We moved here after listening to God and believing He was awakening our hearts to something unknown to us, unexplored - something we longed to be a part of, bigger than ourselves and so we finally obeyed. Without knowing a soul, a friend or acquaintance we packed our bags and headed south - to the unknown. We are pretty friendly in nature so we quickly became friends with as many people as we could and found an amazing church to get plugged into.
Our network for shooting 'weddings' well, let's face it - anyone -- was obsolete. Nothing. We were on ground floor and working our way up. Our rent had doubled from the grand town of Portland, OR and we were definitely walking 'by faith'. Chris had a job transfer that went bad as well and for a year we survived on literally nothing. With (two) kids we were at a loss of what to do except survive. We were constantly mad at God, upset and hurt. Why did He bring us here? What is this all for if we cannot even help ourselves.
We put our heads down and poured out our hearts. We decided to become real with others. We don't care for the facade of the 'game', who's living better... life is way too short. Luckily, God was there and He has carried us through.
Around two months ago we received a notice that our landlord was going to sell his condo unit and wanted us to move out. We had been searching for somewhere to live for awhile and while things seemed unreachable at the time, after we were aware we would HAVE to move - they moved further into the distance. Again, we were counting and calculating budgets and praying for God to intervene. Talks started to occur - why are we here? What is our purpose? Should we pack up and leave... it showed up again. The darkness. The confusion... the doubt. THE WEIGHT and it comes with like... all of its suitcases and starts unpacking in your head, in your heart... in the conversations you have with friends, conversations you have with yourself. Then today hit and in a random attempt to find something in my email search while I was working -I ran into an entry from seven years ago-today and knew even though the WEIGHT began unpacking in my heart... while I was reading these journal words, while I was listening to this worship - I started packing his boxes up... I started lighting them on fire and I started to burn with the REAL fire, the desire to increase my authentic love for Him, to draw in and to let that effect the world around me - DESPITE ANY AND ALL CIRCUMSTANCES, the weight fled. It is an illusion to stump us from action for our purpose. Rid it. Rid the clutter it has thrown in your mind, in your heart... pack the thoughts it has leaked into your mouth and speak truth and only truth that comes from His words into your life.

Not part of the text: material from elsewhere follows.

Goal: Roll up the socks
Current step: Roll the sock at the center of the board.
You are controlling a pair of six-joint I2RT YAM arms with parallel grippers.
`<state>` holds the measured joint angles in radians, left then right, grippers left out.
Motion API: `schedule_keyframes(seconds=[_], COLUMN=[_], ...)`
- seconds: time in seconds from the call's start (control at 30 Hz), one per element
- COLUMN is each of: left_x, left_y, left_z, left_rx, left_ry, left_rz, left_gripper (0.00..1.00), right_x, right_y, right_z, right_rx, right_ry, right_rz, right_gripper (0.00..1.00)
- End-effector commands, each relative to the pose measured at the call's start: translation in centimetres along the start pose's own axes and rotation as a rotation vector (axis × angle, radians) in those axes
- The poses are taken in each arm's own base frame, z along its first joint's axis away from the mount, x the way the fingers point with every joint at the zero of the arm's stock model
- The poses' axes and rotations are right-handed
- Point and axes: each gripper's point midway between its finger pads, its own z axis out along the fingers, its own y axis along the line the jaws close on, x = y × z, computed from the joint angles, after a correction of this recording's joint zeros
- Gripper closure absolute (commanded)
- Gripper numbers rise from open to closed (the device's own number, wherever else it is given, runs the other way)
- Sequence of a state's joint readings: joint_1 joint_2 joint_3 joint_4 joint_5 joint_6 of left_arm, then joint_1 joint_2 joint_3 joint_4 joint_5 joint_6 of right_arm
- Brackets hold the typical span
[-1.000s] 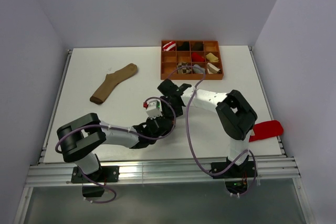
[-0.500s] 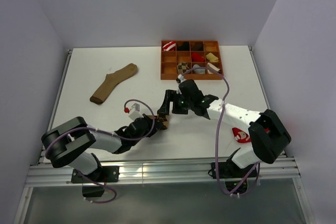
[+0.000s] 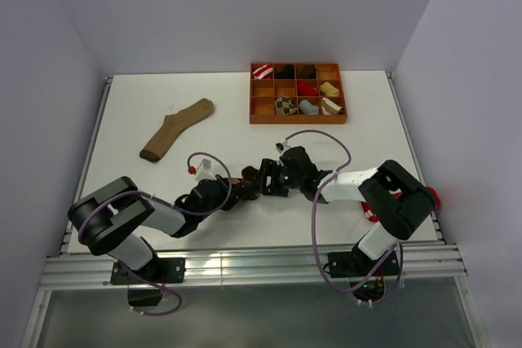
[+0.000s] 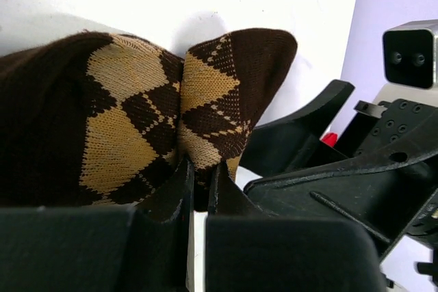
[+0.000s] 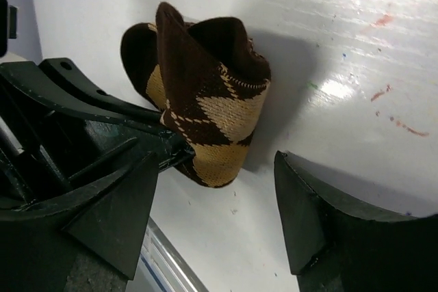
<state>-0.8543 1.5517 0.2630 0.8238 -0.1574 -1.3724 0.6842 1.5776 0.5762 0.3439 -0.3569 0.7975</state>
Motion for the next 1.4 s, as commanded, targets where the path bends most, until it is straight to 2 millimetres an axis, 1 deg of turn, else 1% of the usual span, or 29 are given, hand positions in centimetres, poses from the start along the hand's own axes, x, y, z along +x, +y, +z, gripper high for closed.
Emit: schedule_keyframes(seconds=[0.0, 0.17, 0.33, 0.37, 0.4, 0.5, 0.6, 0.63, 0.7, 0.73, 0.77, 0.8, 0.83, 0.87, 0.9, 0.93, 0.97, 1.0, 1.03, 1.07, 1.1, 1.13, 1.17, 1.2, 1.23, 1.27, 1.3, 1.33, 1.37], left_x=[1.0, 1.1, 0.9, 0.9, 0.9, 0.9, 1.0, 1.0, 1.1, 0.9, 0.9, 0.8, 0.3, 0.2, -0.2, -0.5, -1.1, -1.4, -1.9, -2.5, -3.1, -3.5, -3.8, -4.3, -4.5, -3.9, -4.4, -3.8, -3.8], left_y=[6.8, 6.9, 7.0, 7.0, 7.0, 7.1, 7.1, 7.2, 7.5, 7.4, 7.5, 7.7, 7.5, 7.4, 7.4, 7.2, 7.1, 7.0, 5.8, 6.3, 4.9, 4.5, 4.8, 3.1, 2.7, 2.4, 1.5, 0.6, 0.1], left_z=[-0.8, -0.7, -0.7, -0.7, -0.7, -0.6, -0.5, -0.5, -0.5, -0.5, -0.6, -0.6, -0.7, -0.8, -0.9, -1.2, -1.2, -1.4, -1.5, -1.9, -2.1, -2.3, -2.8, -3.0, -3.3, -3.6, -3.7, -4.0, -4.1], left_rx=[-0.212, -0.212, -0.219, -0.221, -0.221, -0.226, -0.223, -0.226, -0.232, -0.233, -0.238, -0.244, -0.245, -0.245, -0.251, -0.260, -0.269, -0.276, -0.253, -0.291, -0.262, -0.262, -0.291, -0.256, -0.253, -0.252, -0.245, -0.218, -0.206], left_ry=[0.055, 0.072, 0.070, 0.069, 0.069, 0.075, 0.080, 0.082, 0.083, 0.078, 0.075, 0.071, 0.051, 0.043, 0.031, 0.022, -0.004, -0.015, -0.036, -0.061, -0.089, -0.111, -0.133, -0.164, -0.180, -0.173, -0.217, -0.218, -0.228], left_rz=[0.048, 0.044, 0.046, 0.048, 0.054, 0.064, 0.071, 0.071, 0.076, 0.083, 0.089, 0.101, 0.111, 0.121, 0.135, 0.146, 0.159, 0.178, 0.187, 0.215, 0.222, 0.237, 0.283, 0.298, 0.318, 0.370, 0.391, 0.417, 0.441], left_gripper=[1.00, 0.99, 1.00, 1.00, 1.00, 1.00, 0.99, 0.99, 0.99, 0.99, 0.95, 0.88, 0.73, 0.66, 0.56, 0.53, 0.51, 0.49, 0.47, 0.46, 0.46, 0.46, 0.46, 0.46, 0.47, 0.47, 0.47, 0.47, 0.47], right_x=[-1.9, -2.6, -2.6, -2.8, -2.5, -2.6, -2.6, -2.8, -2.6, -3.0, -2.5, -2.9, -3.3, -2.9, -3.8, -3.9, -3.0, -3.2, -4.1, -3.1, -3.9, -3.0, -2.9, -3.5, -2.8, -2.7, -3.3, -2.6, -2.3], right_y=[1.9, 1.7, 0.7, 0.7, 0.4, 0.2, 0.0, 0.2, -0.1, 0.2, -0.6, -0.4, -0.2, -1.1, -0.5, -0.7, -1.8, -1.9, -1.5, -2.5, -2.0, -2.9, -3.0, -2.4, -3.0, -3.3, -2.5, -2.9, -3.2], right_z=[0.5, 0.8, 1.7, 1.8, 2.1, 2.4, 2.7, 2.8, 2.8, 2.8, 2.8, 2.5, 2.5, 2.4, 2.2, 2.1, 1.8, 1.5, 1.5, 1.0, 1.1, 0.5, 0.4, 0.5, 0.0, 0.1, 0.2, -0.2, -0.1], right_rx=[-0.125, -0.165, -0.155, -0.164, -0.156, -0.166, -0.172, -0.172, -0.150, -0.146, -0.105, -0.094, -0.079, -0.032, -0.017, 0.012, 0.075, 0.106, 0.141, 0.210, 0.246, 0.310, 0.338, 0.350, 0.411, 0.439, 0.445, 0.497, 0.522], right_ry=[-0.085, -0.124, -0.115, -0.122, -0.109, -0.107, -0.096, -0.097, -0.078, -0.081, -0.058, -0.065, -0.065, -0.044, -0.062, -0.057, -0.013, -0.009, -0.028, 0.027, 0.011, 0.058, 0.070, 0.069, 0.098, 0.112, 0.107, 0.132, 0.149], right_rz=[0.014, 0.047, 0.081, 0.085, 0.092, 0.101, 0.106, 0.101, 0.091, 0.078, 0.075, 0.062, 0.052, 0.046, 0.031, 0.025, 0.019, 0.010, -0.012, -0.021, -0.044, -0.044, -0.050, -0.064, -0.069, -0.075, -0.087, -0.100, -0.108], right_gripper=[0.25, 0.29, 0.30, 0.30, 0.31, 0.36, 0.49, 0.58, 0.68, 0.81, 0.87, 0.91, 0.98, 1.00, 1.00, 1.00, 1.00, 1.00, 1.00, 1.00, 1.00, 1.00, 1.00, 1.00, 1.00, 1.00, 1.00, 1.00, 1.00])
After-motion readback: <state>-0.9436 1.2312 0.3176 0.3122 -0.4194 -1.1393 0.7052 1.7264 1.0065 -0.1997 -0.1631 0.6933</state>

It is in these moments that I know God exists without a doubt because nothing - nothing could have spoken to me more than these words. This is NOT my story... Life will happen. Hurts will come and yes for goodness sakes, it is haaaaaard and no one understands and no one will... and the more you try to explain the pain, the hurt, the tears... the questions - the anger, the more you realize God is still good. He is still God and He is still in control.
Do not lend your ears to the lies that tell you your story is not extraordinary, that you aren't enough, that He cannot use you in the ways you have dreamed. Feed your soul, feed your heart and you remain confident that He creates things of His glory and nothing small. He is a great God and I expect nothing less than Him using me for a purpose far greater than anything He has ever shown me.

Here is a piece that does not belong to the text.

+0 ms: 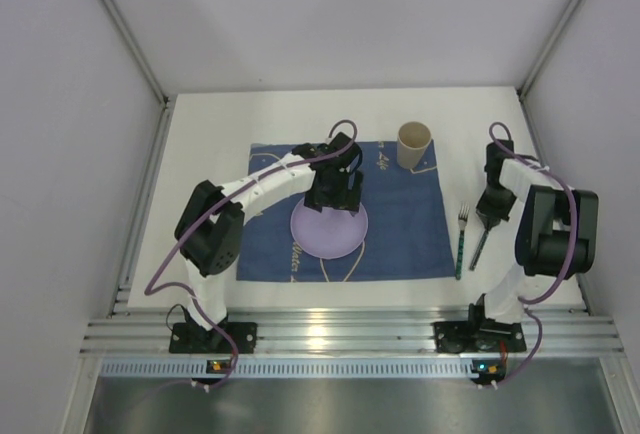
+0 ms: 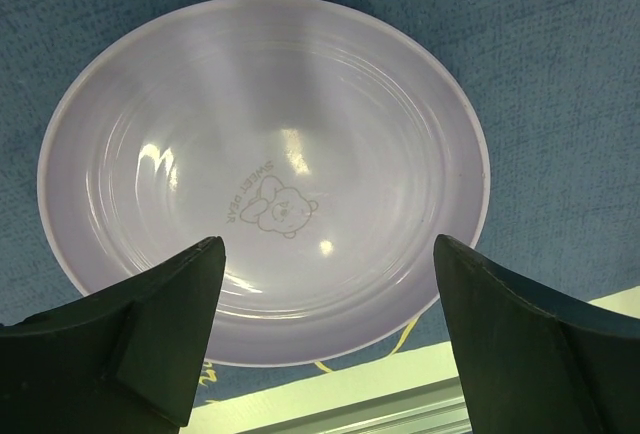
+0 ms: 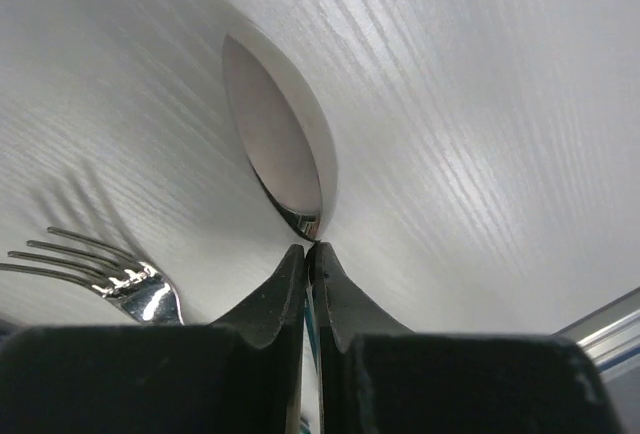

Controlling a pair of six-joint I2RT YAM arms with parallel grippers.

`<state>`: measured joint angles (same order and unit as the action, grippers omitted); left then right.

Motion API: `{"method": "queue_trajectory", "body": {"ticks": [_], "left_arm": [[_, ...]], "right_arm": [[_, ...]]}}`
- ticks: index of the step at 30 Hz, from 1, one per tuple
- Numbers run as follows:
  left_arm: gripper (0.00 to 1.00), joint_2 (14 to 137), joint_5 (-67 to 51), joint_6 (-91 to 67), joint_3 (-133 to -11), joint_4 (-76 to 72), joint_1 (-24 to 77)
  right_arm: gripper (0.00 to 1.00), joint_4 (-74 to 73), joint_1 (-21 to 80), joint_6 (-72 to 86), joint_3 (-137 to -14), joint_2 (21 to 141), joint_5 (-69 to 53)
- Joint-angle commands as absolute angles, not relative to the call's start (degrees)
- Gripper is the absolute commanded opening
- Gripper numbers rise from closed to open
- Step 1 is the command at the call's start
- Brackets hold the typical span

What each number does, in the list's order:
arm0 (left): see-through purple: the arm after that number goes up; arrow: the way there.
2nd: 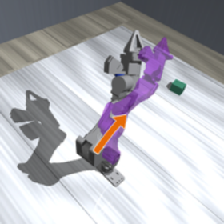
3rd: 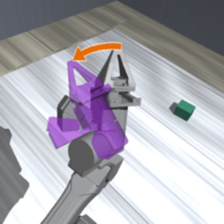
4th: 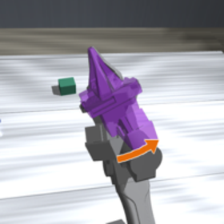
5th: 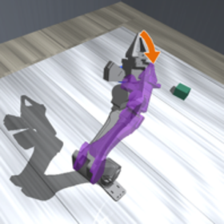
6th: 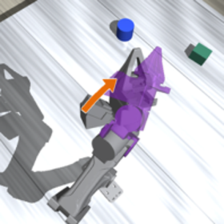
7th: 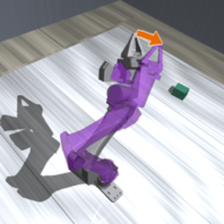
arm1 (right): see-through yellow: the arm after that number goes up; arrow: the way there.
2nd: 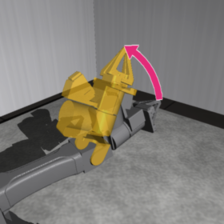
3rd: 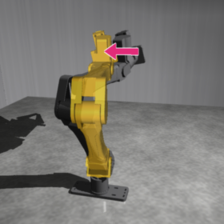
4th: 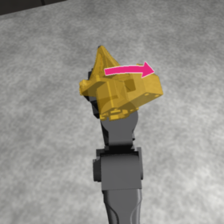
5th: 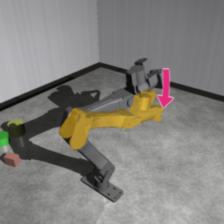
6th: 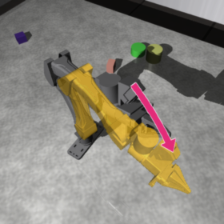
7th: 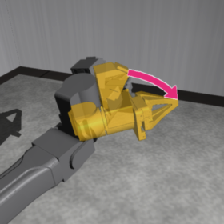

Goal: Set the dinner table for one person

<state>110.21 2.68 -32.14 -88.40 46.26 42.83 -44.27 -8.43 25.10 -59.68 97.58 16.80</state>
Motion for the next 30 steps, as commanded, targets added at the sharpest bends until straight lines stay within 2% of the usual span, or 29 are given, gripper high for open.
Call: {"method": "queue_trajectory", "body": {"ticks": [1,6,11,14,19,30], "left_arm": [[0.9,109.6,2.2,-31.5,-88.8,45.9,42.7],[0.9,109.9,1.2,-31.9,-90.8,46.4,42.7],[0.91,110.2,2.4,-33.0,-94.7,47.7,42.9],[0.91,109.0,4.1,-33.8,-95.9,48.2,42.8],[0.92,106.4,5.6,-36.0,-95.6,50.2,42.6],[0.92,94.1,11.0,-39.8,-86.7,55.2,42.7]], "right_arm": [[0.0,-39.5,-7.5,24.1,-59.1,101.0,21.0],[0.0,-46.7,-3.5,24.9,-65.7,94.8,23.7],[0.0,-54.9,8.9,27.6,-76.9,90.7,22.4],[0.0,-56.4,17.0,31.0,-79.5,90.3,19.5],[0.0,-52.6,24.1,35.5,-76.9,92.5,13.5],[0.0,-46.1,29.4,37.2,-76.0,102.9,16.2]]}}
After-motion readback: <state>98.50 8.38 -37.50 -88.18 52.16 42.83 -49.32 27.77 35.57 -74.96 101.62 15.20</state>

"I reach out, and You find me in the dust... and you say no amount of untruths can separate us. I will rejoice in the simple gospel. I will rejoice in YOU."

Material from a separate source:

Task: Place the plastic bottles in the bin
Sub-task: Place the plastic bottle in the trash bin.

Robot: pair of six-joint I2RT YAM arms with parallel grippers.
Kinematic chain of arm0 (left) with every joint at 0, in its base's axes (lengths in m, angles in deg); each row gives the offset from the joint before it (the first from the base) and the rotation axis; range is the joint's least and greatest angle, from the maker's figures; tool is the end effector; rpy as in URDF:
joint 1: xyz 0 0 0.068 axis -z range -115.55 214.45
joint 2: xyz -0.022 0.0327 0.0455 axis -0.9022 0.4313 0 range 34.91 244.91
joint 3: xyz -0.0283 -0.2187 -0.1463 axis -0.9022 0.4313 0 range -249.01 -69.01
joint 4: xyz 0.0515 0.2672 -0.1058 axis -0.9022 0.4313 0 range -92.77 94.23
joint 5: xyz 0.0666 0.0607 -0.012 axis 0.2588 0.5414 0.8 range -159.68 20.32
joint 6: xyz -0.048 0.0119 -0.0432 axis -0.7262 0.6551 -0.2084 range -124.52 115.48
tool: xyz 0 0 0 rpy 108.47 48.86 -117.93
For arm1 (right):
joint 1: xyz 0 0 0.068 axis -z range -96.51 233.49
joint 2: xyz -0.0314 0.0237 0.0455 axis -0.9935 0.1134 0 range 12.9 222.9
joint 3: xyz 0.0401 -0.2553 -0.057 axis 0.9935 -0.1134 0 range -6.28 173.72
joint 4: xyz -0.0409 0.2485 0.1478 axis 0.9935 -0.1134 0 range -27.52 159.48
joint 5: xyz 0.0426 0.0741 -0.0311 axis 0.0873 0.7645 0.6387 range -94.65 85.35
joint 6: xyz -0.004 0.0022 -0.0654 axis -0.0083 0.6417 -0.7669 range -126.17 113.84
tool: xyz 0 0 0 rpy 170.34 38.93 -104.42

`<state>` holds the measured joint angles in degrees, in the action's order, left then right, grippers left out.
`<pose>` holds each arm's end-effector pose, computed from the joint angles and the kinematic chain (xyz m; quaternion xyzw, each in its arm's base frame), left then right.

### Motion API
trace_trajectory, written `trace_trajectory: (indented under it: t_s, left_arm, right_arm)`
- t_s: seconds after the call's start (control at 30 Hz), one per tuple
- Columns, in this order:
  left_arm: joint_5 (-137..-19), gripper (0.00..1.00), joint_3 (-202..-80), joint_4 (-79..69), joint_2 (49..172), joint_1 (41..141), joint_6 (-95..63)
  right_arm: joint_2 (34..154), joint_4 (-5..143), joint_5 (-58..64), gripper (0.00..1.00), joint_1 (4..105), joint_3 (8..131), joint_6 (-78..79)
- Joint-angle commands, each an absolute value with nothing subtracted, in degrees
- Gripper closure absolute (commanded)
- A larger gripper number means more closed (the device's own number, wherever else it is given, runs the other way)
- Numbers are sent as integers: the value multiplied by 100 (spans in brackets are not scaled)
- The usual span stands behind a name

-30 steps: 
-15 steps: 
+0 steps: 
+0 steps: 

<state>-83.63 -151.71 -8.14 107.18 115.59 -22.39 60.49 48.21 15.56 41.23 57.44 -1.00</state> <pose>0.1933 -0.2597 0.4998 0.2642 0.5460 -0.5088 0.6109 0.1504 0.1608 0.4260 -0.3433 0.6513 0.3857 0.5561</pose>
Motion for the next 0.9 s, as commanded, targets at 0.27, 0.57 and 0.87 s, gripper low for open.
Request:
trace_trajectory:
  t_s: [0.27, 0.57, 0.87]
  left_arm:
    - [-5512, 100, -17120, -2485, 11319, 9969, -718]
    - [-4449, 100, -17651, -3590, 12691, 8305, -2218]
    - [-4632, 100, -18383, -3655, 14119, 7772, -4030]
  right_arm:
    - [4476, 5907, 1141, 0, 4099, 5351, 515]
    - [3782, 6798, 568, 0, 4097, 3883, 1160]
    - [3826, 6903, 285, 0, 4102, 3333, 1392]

Journal entry: Oct 8th, 2008
"There is never paid great honor without the demand of great challenges, There is never paid a great respect without the demand of a great sacrifice. You will never reach what has been purposed for your life without constantly stretching yourself beyond the limits your mind has created. You will find yourself falling, you will find yourself failing and God-willing you will find yourself continually getting back up again - because you were destined for this fight, crafted beyond your comprehension for this journey. Your struggle is not your end. Your despair is NOT your story. You will rise, you will remain. You will gain hope from the smallest sources and when everything else in you cries out for you to be finished and quit you will stand your ground - and you will conquer because, you were made for this. You cannot be talked out of it, that is how you know your purpose is greater than your darkest moments. This is why we should count our trials as joy. Gain perspective.”
"Thank you, Lord, for all the blessings in my life you know, the ones that bring tears to my eyes."